───── Dataset excerpt

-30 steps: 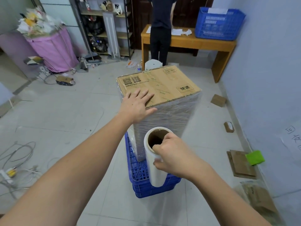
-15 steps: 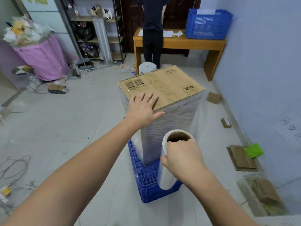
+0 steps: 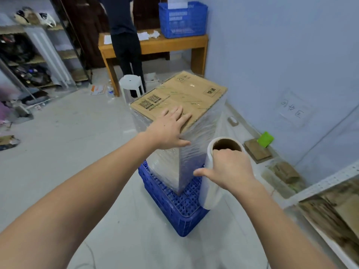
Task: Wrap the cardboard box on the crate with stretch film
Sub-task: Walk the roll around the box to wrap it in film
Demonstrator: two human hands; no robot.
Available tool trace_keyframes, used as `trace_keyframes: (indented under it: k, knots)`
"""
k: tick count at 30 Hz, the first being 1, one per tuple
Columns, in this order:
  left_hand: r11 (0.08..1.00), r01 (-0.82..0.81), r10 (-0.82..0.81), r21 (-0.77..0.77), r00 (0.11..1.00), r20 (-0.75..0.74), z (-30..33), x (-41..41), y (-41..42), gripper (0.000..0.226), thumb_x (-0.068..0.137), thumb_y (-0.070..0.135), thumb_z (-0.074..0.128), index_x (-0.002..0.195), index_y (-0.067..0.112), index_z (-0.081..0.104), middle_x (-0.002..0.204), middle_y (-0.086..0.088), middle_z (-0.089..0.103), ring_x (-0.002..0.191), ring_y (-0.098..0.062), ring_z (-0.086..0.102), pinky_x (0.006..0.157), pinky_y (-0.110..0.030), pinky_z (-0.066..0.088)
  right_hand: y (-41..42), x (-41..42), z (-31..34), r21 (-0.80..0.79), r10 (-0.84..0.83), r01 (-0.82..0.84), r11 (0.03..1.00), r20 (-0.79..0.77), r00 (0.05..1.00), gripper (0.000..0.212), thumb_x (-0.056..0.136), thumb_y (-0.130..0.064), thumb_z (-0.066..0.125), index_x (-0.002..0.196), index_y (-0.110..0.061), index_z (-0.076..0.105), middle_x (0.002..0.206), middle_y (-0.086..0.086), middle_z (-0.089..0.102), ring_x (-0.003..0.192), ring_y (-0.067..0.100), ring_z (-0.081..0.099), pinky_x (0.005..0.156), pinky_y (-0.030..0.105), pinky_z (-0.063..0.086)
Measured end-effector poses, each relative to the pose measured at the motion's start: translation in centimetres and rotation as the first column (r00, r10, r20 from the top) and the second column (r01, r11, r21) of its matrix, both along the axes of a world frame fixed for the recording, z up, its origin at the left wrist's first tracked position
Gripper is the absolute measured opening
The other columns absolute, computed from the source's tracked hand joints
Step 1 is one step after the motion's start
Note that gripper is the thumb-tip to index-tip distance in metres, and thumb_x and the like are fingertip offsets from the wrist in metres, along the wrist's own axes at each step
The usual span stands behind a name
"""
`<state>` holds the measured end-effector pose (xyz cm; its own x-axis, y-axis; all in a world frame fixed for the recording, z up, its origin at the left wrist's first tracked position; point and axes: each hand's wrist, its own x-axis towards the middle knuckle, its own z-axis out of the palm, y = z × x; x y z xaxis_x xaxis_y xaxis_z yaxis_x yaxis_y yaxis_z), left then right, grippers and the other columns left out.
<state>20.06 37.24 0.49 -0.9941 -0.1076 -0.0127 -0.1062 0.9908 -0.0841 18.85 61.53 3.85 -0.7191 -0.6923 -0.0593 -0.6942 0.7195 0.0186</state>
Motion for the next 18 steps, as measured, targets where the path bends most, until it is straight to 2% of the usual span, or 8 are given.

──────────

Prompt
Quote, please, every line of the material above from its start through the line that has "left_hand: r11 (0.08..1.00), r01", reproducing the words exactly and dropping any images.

Answer to this task
-30 steps: 
-15 steps: 
+0 steps: 
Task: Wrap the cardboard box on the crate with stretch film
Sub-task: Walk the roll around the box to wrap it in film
Demonstrator: two human hands; no robot.
Available tool trace_keyframes, used as `trace_keyframes: (indented under it: k, knots)`
"""
k: tick count at 30 Hz, the first being 1, one per tuple
Columns, in this order:
  left_hand: r11 (0.08..1.00), r01 (-0.82..0.81), r10 (-0.82..0.81), r21 (-0.77..0.77), r00 (0.11..1.00), r20 (-0.75..0.74), z (-30..33), x (-41..41), y (-41..42), gripper (0.000..0.226), thumb_x (-0.068..0.137), thumb_y (-0.070..0.135), thumb_z (-0.074..0.128), index_x (-0.002..0.195), index_y (-0.067..0.112), index_z (-0.081..0.104), middle_x (-0.002..0.204), middle_y (-0.086..0.088), middle_z (-0.089..0.103), ring_x (-0.002..0.191), ring_y (-0.098..0.062), ring_z (-0.086..0.102), pinky_x (0.006..0.157), pinky_y (-0.110..0.030), pinky_z (-0.066..0.088)

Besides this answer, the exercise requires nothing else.